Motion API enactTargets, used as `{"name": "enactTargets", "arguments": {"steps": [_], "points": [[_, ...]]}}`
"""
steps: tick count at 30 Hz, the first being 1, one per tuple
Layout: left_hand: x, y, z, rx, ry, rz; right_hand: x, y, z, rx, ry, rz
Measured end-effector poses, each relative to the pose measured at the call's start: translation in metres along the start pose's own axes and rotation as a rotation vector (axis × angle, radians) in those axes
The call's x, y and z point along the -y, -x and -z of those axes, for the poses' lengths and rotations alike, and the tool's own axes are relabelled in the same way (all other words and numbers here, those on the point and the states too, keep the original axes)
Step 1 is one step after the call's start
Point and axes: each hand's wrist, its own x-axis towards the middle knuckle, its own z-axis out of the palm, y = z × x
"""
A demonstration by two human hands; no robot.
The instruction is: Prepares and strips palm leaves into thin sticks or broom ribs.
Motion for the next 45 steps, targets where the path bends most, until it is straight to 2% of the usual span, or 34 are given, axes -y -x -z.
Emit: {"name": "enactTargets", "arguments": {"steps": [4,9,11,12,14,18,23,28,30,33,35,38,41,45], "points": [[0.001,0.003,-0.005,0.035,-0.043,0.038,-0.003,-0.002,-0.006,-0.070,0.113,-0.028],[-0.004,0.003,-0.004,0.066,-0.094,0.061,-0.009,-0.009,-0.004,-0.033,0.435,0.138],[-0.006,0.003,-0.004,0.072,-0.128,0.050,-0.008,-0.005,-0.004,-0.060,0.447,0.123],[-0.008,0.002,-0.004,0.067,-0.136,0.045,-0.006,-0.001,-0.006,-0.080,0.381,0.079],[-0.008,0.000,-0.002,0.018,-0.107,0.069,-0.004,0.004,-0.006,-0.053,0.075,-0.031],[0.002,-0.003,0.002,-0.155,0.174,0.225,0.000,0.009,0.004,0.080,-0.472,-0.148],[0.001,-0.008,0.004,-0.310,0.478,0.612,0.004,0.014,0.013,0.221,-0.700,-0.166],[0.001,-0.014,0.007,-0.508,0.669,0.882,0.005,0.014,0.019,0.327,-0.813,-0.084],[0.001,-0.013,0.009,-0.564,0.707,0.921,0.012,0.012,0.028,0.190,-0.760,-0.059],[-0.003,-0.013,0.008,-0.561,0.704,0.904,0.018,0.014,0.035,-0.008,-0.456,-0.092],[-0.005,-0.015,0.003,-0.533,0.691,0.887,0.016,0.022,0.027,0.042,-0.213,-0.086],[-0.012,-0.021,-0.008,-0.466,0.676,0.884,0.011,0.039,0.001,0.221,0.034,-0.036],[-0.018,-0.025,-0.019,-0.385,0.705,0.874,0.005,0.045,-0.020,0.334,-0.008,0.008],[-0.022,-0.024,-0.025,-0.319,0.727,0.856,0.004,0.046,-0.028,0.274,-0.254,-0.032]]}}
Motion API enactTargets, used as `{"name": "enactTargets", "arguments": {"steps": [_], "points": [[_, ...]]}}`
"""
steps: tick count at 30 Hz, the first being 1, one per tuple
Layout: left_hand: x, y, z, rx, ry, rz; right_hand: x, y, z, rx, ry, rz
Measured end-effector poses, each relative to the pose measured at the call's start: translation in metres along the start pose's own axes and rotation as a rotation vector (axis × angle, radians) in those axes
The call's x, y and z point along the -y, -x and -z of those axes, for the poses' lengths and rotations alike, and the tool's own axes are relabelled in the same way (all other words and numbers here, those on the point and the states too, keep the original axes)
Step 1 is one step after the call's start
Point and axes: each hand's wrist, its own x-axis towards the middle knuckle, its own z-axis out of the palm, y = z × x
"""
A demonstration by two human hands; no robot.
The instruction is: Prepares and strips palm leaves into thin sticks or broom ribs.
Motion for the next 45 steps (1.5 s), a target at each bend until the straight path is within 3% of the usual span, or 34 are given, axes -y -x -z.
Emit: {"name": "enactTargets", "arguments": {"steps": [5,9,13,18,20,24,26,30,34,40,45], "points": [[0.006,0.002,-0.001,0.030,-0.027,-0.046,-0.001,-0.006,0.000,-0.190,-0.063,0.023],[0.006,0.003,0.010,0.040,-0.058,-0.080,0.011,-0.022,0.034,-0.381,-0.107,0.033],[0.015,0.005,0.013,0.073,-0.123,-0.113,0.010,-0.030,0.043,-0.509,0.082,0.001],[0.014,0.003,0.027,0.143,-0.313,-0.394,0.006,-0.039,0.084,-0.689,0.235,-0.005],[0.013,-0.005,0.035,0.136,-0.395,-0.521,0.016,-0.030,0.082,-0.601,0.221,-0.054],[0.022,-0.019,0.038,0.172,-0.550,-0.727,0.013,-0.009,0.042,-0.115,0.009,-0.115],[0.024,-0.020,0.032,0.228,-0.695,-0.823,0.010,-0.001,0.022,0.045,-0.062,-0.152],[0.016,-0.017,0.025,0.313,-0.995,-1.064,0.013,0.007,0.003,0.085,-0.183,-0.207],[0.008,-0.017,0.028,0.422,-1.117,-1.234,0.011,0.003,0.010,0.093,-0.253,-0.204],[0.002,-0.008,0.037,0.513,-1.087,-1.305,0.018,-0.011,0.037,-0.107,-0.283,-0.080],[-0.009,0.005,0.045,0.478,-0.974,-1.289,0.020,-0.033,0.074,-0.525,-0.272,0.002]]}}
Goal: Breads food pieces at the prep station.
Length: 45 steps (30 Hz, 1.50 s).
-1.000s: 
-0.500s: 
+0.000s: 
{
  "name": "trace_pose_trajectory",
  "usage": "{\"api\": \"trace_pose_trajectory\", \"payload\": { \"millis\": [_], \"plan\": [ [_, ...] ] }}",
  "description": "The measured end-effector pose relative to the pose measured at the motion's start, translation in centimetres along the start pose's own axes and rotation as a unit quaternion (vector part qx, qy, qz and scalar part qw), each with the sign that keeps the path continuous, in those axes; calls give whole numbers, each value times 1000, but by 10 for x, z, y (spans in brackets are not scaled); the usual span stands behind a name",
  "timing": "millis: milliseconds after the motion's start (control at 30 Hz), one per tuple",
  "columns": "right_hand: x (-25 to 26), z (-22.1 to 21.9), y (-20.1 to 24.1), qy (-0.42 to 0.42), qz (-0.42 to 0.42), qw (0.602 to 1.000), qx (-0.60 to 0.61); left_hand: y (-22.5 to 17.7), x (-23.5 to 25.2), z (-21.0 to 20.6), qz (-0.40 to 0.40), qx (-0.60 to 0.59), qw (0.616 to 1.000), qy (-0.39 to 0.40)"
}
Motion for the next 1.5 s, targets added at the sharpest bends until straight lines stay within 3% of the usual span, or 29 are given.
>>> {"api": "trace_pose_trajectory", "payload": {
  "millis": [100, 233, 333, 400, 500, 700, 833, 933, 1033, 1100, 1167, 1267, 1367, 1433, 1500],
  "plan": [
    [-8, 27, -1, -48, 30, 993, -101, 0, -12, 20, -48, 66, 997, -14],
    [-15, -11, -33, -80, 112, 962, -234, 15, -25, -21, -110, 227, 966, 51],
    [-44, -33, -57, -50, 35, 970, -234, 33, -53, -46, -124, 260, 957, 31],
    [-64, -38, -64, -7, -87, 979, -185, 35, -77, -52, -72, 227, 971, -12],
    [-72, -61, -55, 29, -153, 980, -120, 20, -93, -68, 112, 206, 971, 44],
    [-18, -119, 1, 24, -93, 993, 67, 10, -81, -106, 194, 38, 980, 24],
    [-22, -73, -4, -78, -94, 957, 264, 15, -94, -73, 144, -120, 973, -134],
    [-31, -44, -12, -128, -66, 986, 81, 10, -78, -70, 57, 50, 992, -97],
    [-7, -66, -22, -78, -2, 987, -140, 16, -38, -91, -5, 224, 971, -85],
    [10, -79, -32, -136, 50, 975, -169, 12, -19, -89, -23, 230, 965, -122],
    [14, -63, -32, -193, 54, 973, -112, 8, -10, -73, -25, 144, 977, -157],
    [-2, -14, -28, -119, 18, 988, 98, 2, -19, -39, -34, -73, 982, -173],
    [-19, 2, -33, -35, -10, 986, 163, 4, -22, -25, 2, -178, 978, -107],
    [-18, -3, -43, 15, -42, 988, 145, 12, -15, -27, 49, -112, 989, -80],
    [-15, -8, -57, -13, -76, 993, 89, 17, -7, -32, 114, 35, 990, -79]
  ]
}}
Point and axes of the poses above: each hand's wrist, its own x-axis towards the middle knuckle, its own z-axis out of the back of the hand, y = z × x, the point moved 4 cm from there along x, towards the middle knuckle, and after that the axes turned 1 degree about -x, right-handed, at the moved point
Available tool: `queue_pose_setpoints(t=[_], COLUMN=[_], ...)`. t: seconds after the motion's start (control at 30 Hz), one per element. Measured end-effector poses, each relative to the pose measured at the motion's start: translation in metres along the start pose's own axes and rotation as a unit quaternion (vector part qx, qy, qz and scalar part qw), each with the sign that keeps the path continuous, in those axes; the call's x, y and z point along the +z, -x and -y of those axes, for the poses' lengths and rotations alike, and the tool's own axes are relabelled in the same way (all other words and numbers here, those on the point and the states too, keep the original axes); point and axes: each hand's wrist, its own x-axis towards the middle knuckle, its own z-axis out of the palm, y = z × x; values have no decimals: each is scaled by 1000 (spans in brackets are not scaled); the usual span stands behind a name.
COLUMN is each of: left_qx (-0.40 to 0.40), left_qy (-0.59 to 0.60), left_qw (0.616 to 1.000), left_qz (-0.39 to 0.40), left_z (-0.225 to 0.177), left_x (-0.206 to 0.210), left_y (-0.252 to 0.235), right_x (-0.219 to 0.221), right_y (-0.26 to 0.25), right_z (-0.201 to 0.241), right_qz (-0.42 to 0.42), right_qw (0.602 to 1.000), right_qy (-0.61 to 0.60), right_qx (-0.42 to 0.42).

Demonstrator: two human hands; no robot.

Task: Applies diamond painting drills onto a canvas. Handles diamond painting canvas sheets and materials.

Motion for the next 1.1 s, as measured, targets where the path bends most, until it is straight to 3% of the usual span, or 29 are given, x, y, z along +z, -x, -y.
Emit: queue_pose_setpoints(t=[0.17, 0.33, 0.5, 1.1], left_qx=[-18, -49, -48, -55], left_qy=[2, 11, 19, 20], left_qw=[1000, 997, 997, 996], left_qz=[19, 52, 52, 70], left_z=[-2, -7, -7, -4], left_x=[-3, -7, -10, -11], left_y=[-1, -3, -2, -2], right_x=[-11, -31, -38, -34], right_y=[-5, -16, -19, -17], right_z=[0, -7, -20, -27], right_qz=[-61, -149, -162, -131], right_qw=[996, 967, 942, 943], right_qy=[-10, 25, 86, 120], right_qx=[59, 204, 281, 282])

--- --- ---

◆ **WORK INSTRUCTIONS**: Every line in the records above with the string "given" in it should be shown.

◆ **WRITTEN RESPONSE**:
Motion for the next 45 steps, targets where the path bends most, until it is straight to 2% of the usual span, or 34 are given, axes -y -x -z.
Motion for the next 45 steps (1.5 s), a target at each bend until the straight path is within 3% of the usual span, or 34 are given, axes -y -x -z.
Motion for the next 1.5 s, targets added at the sharpest bends until straight lines stay within 3% of the usual span, or 29 are given.
Motion for the next 1.1 s, as measured, targets where the path bends most, until it is straight to 3% of the usual span, or 29 are given, x, y, z along +z, -x, -y.

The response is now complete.